■ WHAT THIS TASK INVOLVES: Every line below should be set down exactly as it appears.

■ MATERIAL PROVIDED:
....

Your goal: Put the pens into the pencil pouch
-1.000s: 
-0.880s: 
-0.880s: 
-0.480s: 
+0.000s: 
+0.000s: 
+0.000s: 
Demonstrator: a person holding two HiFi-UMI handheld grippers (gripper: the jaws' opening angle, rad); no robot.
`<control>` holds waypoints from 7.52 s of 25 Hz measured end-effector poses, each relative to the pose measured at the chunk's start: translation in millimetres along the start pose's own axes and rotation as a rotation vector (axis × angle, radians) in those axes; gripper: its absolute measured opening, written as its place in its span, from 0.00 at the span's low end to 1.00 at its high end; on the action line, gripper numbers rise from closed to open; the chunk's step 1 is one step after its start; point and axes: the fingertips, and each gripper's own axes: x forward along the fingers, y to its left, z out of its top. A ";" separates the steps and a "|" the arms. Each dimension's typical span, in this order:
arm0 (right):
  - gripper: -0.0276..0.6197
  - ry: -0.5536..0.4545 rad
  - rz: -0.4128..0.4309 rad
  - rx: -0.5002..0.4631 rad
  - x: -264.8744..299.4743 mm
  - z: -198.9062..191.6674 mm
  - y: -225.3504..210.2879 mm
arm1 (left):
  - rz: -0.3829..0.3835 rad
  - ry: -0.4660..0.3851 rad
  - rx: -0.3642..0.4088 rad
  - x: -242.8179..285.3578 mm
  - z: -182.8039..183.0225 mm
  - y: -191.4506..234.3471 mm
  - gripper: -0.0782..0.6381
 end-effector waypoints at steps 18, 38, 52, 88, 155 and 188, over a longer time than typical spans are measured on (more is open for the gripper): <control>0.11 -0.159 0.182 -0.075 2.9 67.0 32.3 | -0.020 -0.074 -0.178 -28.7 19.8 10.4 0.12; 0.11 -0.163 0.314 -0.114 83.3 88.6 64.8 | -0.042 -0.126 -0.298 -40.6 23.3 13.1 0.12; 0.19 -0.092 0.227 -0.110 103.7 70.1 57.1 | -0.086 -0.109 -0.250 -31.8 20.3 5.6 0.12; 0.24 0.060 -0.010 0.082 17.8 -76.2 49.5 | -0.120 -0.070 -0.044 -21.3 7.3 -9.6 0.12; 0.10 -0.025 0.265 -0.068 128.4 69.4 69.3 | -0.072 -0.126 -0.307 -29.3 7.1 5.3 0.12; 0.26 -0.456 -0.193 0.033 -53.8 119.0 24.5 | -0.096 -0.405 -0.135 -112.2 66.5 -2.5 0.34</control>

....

■ TASK RESPONSE:
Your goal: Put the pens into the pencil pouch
-1.000s: 
-0.880s: 
-0.880s: 
-0.480s: 
+0.000s: 
+0.000s: 
+0.000s: 
Demonstrator: a person holding two HiFi-UMI handheld grippers (gripper: the jaws' opening angle, rad); no robot.
`<control>` holds waypoints from 7.52 s of 25 Hz measured end-effector poses, each relative to the pose measured at the chunk's start: translation in millimetres along the start pose's own axes and rotation as a rotation vector (axis × angle, radians) in those axes; gripper: its absolute measured opening, written as its place in its span, from 0.00 at the span's low end to 1.00 at its high end; on the action line, gripper numbers rise from closed to open; the chunk's step 1 is one step after its start; point and axes: the fingertips, and each gripper's own axes: x forward along the fingers, y to its left, z out of its top. A ";" separates the steps and a "|" the arms. Each dimension's typical span, in this order:
arm0 (right):
  - gripper: -0.0276..0.6197
  - ry: -0.5536..0.4545 rad
  - rz: -0.4128..0.4309 rad
  - rx: -0.5002..0.4631 rad
  - x: -264.8744..299.4743 mm
  - z: -198.9062..191.6674 mm
  - y: -225.3504..210.2879 mm
arm1 (left):
  - rz: -0.3829..0.3835 rad
  - ry: -0.4660..0.3851 rad
  - rx: -0.3642..0.4088 rad
  - x: -242.8179..285.3578 mm
  - z: -182.8039..183.0225 mm
  - y: -191.4506..234.3471 mm
  - gripper: -0.0782..0.6381
 end-effector waypoints at steps 18, 38, 52, 88, 155 and 188, over a longer time than typical spans are measured on (more is open for the gripper): <control>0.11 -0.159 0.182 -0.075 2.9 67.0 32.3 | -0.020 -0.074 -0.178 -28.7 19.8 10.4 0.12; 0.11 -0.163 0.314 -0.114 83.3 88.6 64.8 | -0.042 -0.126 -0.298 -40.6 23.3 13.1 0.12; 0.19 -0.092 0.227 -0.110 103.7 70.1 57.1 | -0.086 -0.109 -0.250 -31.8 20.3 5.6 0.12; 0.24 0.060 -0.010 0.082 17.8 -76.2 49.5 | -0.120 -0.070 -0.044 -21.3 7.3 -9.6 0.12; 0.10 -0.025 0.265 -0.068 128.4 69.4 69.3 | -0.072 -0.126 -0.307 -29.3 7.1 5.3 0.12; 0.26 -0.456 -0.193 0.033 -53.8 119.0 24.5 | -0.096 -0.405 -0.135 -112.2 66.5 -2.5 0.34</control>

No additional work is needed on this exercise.